"La barbarie": racismo tierra adentro
El realizador "Pantanal" se sumerge en un mundo de bosta y rodeos, de aperos y rebencazos, de silencios y miradas torvas, para extraer de él aquello que quiere decir.
La barbarie es una historia de iniciación en un medio agreste, hostil, cercano a lo que su título indica. Allí, un muchacho de ciudad deberá aprender los códigos que se requieren para sobrevivir, los rituales de una virilidad primaria, que aunque el film no lo sea lo asocian con una película de cárcel. Hay que asistir a la castración de un toro, llevar docenas de testículos en un balde, y hay que aprender cuándo callar y cuando no hacerlo. Aunque el autor de esta nota es reacio a calificar a todo film con vacas como western contemporáneo, en este caso cabe la referencia. No hay indios pero sí racismo, en base a ciertos “derechos” que vienen del feudalismo e implican también la ley de clase y la sexual. No hay, finalmente, duelos con revólver, pero sí a palazos y cinturonazos.

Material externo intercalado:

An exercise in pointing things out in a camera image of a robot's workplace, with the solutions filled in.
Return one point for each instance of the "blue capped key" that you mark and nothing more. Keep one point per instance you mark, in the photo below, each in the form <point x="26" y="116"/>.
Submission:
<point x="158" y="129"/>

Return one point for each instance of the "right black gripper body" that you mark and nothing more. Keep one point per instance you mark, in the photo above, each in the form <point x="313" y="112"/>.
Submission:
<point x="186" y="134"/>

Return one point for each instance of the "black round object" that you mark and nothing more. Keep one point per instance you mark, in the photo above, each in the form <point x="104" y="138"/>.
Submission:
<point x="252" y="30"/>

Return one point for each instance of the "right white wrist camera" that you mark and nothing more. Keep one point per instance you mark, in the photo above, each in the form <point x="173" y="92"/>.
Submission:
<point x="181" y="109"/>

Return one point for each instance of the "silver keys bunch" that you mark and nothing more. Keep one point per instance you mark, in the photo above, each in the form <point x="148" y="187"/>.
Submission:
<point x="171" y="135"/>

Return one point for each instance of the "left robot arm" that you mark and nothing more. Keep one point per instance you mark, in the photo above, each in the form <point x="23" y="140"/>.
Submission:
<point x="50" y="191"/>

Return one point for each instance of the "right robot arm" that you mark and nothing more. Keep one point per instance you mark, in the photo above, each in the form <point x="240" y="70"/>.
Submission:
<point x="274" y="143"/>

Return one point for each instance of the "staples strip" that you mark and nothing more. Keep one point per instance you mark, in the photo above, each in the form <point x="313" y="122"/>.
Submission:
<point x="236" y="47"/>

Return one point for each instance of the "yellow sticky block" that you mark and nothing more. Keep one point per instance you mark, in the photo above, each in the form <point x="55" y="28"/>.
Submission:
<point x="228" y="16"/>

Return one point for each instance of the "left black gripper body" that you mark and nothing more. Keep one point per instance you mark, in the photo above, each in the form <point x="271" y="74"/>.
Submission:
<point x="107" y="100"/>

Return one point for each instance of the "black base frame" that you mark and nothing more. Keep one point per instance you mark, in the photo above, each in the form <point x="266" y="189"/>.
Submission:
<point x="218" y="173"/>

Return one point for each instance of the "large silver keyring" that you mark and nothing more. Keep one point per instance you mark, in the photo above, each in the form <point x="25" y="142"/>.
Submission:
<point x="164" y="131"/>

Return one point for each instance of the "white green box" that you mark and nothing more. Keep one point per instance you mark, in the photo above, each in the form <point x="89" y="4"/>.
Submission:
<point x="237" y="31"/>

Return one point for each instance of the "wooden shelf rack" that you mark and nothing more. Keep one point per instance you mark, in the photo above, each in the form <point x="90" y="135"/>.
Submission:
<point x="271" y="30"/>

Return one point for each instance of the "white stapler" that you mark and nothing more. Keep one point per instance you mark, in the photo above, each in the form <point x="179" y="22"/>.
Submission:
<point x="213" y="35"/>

Nacho (Ignacio Quesada) cae sin aviso en la estancia de su padre, Marcos Risdale (el siempre notable Marcelo Subiotto), a quien no ve hace tiempo. Decidió dejar la casa de la madre (“la de Callo y Juncal”), sin darle demasiadas explicaciones. El padre, un terrateniente que vive dando órdenes, saluda a su hijo como si lo hubiera visto ayer. Se aproxima la fecha de un remate, y Marcos quiere tener su plantel de vacas y toros al completo y en las mejores condiciones. En esta circunstancia comienzan a aparecer reses muertas, sin signos de violencia ni de enfermedad, ni ninguna razón válida para que eso suceda. Mientras tanto, Nacho intenta restablecer la relación con Rocío, la hija del encargado, una chica de su edad que es madre precoz (Tamara Rocca), y en cuya casa lo reciben con una misteriosa falta de hospitalidad. Ni que hablar de Luis, hermano de Rocío y peón de Marcos (Lautaro Souto) cuyo odio por el recién llegado crece como una olla a presión. ¿Odio por el chico de ciudad, odio de clase? Seguramente, pero no solo eso.
La barbarie pone en cuestión los términos de la maniquea fórmula de Sarmiento, civilización o barbarie. Cuando Nacho llega a casa del padre, se detiene unos segundos frente a un cuadro que representa un malón. A ese cuadro se le opone una foto de un antepasado, que peleó en la Campaña del Desierto. ¿Quién es más bárbaro, quién más civilizado? Del mismo modo que los terratenientes blancos masacraron a los indios, la ley que Marcos hace valer, de muy larga data, se basa en su condición de superior, que obliga a callar al subalterno. Frente a esta impotencia, la única arma es la venganza. Por su parte y para no terminar simbólicamente como el toro, Nacho deberá demostrar que puede jugar de visitante, y ganar.
A diferencia de tanto cine argentino que impone el “mensaje” por sobre la verdad misma del relato, el realizador Andrew Sala (Pantanal) se sumerge en un mundo de bosta y rodeos, de aperos y rebencazos, de silencios y miradas torvas, para extraer de él aquello que quiere decir. Sala maneja con precisión tiempos y tensiones, mutismos y estallidos de violencia, dejando que crezcan sin forzarlo y logrando una veracidad infrecuente, gracias al enfrentamiento de actores profesionales y amateurs, ambos igualmente inmejorables. La de Luisito es una presencia hermética y temible, y Rocío es una cimarrona, con una historia detrás que justifica esa condición.